List of tuples (ordered by chromosome order), where each tuple contains a chromosome name and its length in base pairs.

resolution : int

The size of each bin.

Returns

List[int]

List of bin indexes in the genome.

Raises

IndexError

If any range is not in any chromosome.

Note

The function assumes that chromosomes in chroms are ordered in alphanumerical order (chr1, chr10, …). The functions assumes that the binning was done per chromosome and then joined. The ranges are half-open intervals [start, end). The returned bin indexes are zero-based and span the entire genome considering the resolution.

def bed_to_bins(bed_source: str | Path | IO[bytes], chroms: List[Tuple[str, int]], resolution: int)

Convert the content of a .bed file to global genome bins.

Chains the read_bed_to_ranges() and bed_ranges_to_bins() functions.

Args

bed_source : Union[str, Path, IO[bytes]]

The path to the .bed file or an open file-like object.

chroms : List[Tuple[str, int]]

List of tuples (ordered by chromosome order), where each tuple contains a chromosome name and its length in base pairs.

resolution : int

The size of each bin, in bp.

Returns

List[int]

List of bin indexes in the genome.

def bins_to_bed_ranges(bin_indexes: Iterable[int], chroms: List[Tuple[str, int]], resolution: int) ‑> List[Tuple[str, int, int]]

Convert multiple global genome bins to chromosome ranges.

Args

bin_indexes : List[int]

List of bin indexes in the genome.

chroms : List[Tuple[str, int]]

List of tuples (ordered by chromosome order), where each tuple contains a chromosome name and its length in base pairs.

resolution : int

The size of each bin.

Returns

List[Tuple[str, int, int]]

List of tuples, each containing (chromosome name, start position, end position).

Raises

IndexError

If any bin index is not in any chromosome,

i.e., it's greater than the total number of bins in the genome.

Note

The function assumes that chromosomes in chroms are ordered as they appear in the genome. The functions assumes that the binning was done per chromosome and then joined. The bin indexes are zero-based and span the entire genome considering the resolution. The returned ranges are half-open intervals [start, end).

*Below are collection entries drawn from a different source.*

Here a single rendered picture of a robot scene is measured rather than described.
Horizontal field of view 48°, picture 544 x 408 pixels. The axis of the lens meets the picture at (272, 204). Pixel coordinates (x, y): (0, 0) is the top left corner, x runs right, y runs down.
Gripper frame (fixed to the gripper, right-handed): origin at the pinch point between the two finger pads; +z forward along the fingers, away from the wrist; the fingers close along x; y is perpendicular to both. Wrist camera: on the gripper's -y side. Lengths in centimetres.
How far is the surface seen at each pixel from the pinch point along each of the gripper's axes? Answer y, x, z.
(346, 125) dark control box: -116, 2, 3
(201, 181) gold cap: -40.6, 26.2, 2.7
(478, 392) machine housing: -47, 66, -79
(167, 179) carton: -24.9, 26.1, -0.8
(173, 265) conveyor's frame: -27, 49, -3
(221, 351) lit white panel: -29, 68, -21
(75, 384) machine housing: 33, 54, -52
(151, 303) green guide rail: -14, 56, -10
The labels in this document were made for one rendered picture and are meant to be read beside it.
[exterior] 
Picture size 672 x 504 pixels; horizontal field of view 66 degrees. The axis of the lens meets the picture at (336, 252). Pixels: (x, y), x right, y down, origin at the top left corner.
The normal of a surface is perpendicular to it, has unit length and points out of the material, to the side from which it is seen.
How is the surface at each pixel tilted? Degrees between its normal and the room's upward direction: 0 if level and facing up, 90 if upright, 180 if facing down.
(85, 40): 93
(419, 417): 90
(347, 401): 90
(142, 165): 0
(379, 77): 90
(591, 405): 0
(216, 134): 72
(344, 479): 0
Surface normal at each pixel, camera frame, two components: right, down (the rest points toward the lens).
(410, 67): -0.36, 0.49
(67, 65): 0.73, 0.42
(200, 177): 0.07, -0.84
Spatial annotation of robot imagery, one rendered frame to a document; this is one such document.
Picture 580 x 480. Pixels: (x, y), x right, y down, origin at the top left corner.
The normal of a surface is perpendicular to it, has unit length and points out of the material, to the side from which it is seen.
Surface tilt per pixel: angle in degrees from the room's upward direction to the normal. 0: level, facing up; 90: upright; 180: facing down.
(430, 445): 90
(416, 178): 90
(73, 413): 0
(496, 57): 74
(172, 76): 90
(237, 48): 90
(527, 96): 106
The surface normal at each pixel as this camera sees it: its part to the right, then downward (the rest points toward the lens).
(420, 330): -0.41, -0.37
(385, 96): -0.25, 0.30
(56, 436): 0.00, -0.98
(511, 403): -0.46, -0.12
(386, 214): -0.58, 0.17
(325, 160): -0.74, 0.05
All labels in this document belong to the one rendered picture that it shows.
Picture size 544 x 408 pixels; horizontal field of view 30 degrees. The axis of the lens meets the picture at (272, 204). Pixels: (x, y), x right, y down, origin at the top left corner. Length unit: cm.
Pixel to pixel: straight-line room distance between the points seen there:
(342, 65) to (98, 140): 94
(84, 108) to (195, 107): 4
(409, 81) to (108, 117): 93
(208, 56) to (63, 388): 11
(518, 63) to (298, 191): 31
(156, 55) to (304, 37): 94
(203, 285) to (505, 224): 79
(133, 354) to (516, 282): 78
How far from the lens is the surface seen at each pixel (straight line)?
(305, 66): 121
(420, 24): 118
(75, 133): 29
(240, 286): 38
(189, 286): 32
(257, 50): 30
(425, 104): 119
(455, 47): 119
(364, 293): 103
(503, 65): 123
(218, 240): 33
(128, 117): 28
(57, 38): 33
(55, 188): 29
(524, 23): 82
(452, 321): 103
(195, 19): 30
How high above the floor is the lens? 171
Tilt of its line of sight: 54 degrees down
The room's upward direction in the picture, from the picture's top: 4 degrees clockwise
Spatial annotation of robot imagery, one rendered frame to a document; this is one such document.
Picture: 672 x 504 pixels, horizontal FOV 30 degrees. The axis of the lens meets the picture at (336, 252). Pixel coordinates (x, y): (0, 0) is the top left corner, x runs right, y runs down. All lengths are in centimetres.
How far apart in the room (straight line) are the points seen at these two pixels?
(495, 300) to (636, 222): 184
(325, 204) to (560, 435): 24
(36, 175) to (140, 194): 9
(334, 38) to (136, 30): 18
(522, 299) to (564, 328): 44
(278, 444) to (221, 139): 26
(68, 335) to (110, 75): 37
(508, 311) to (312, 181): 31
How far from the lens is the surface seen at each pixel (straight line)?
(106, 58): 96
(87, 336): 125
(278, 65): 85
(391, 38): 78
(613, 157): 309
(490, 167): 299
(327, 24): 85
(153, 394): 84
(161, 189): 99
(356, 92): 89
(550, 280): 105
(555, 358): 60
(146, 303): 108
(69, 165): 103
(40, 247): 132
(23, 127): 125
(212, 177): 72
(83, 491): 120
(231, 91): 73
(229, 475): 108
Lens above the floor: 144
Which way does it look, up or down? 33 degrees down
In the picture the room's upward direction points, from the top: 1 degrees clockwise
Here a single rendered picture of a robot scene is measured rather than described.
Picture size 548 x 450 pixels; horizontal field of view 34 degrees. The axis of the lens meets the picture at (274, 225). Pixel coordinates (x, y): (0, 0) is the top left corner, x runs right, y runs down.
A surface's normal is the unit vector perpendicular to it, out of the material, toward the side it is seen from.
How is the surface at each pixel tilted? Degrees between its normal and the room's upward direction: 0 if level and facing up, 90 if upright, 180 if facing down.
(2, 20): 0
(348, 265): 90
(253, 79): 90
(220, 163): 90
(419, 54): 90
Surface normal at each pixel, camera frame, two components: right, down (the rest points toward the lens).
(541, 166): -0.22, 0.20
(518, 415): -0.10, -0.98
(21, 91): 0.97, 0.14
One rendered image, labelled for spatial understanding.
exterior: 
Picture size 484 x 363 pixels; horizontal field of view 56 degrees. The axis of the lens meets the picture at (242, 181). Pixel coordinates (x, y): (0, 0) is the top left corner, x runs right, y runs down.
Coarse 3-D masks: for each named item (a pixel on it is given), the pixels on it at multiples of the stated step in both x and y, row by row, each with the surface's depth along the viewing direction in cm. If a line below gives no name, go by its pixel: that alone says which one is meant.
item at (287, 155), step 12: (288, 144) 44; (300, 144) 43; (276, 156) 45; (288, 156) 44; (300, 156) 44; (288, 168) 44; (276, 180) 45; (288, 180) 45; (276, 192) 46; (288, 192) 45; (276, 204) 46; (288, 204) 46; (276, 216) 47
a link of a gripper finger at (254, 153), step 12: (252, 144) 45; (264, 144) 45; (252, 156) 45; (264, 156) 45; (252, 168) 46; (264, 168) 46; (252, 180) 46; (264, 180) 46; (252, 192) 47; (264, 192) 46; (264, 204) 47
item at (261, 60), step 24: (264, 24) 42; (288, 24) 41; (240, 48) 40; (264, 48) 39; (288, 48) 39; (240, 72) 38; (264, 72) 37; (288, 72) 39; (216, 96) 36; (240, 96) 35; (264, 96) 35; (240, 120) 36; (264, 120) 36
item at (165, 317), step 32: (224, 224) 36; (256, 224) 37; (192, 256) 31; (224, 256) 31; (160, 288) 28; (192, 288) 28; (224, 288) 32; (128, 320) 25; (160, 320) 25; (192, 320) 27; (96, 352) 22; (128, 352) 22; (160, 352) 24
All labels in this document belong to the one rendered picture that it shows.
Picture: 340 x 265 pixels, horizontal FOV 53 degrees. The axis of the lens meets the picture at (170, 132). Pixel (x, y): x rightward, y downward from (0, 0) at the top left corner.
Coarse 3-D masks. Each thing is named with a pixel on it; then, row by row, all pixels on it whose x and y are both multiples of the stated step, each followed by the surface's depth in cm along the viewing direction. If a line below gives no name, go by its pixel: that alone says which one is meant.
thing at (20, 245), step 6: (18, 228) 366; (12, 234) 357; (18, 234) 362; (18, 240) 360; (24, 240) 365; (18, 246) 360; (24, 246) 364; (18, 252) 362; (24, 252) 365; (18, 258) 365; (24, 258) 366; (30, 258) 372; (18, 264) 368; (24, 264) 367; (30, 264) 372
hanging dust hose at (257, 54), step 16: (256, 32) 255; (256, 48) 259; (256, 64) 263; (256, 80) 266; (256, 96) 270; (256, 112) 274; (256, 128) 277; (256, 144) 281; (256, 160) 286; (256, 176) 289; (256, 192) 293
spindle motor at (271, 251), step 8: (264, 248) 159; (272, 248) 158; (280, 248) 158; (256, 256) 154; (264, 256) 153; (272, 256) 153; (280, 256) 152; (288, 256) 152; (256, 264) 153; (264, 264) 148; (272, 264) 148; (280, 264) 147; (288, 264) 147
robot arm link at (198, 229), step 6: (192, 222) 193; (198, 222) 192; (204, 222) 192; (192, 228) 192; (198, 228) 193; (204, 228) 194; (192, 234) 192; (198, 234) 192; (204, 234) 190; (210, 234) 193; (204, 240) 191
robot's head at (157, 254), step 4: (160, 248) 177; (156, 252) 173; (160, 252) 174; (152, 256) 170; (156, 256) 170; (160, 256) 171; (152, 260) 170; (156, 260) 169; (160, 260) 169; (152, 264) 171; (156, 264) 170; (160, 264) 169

def compute_cumulative_bins(chroms: List[Tuple[str, int]], resolution: int) ‑> List[int]

Compute the cumulative bin positions at the start of each chromosome.

Args

chroms : List[Tuple[str, int]]

List of tuples (ordered by bedsort chromosome order), where each tuple contains a chromosome name and its length in base pairs.

resolution : int

The size of each bin.

Returns

List[int]

List of cumulative bin positions.

def create_new_random_bed(hdf5_size: int, desired_size: int, resolution: int, n_bed: int = 1, output_dir: Path = PosixPath('/home/local/USHERBROOKE/rabj2301/Projects/sources/epiclass/docs'))

Create new random bed files.

Args

hdf5_size : int

The total size of the HDF5 file (unique to each resolution).

desired_size : int

The desired size of the random bed file.

resolution : int

The resolution of each bed/hdf5 bins.

Returns

None

def pairwise(iterable)

s -> (s0,s1), (s1,s2), (s2, s3), …

def predict_concat_size(chroms, resolution)

Compute the size of a concatenated genome from the resolution of each chromosome.

def read_bed_to_ranges(bed_source: str | Path | IO[bytes])

Read a .bed file and return the ranges as a list of tuples.

Args

bed_source : Union[str, Path, IO[bytes]]

The path to the .bed file or an open file-like object.

Returns

List[Tuple[str, int, int]]

List of tuples, each containing (chromosome name, start position, end position).

def values_to_bedgraph(values, chroms, resolution, bedgraph_path)

Write a bedgraph from a full genome values iterable (e.g. importance). The chromosome coordinates are zero-based, half-open (from 0 to N-1).

def write_to_bed(bed_ranges: List[Tuple[str, int, int]], bed_path: str | Path, verbose: bool = False)

Writes the given bed ranges to a .bed file.

Args

bed_ranges : List[Tuple[str, int, int]]

List of tuples, each containing (chromosome name, start position, end position).

bed_path : str

The path where the .bed file should be written.

Note

The function doesn't return anything. It writes directly to a file.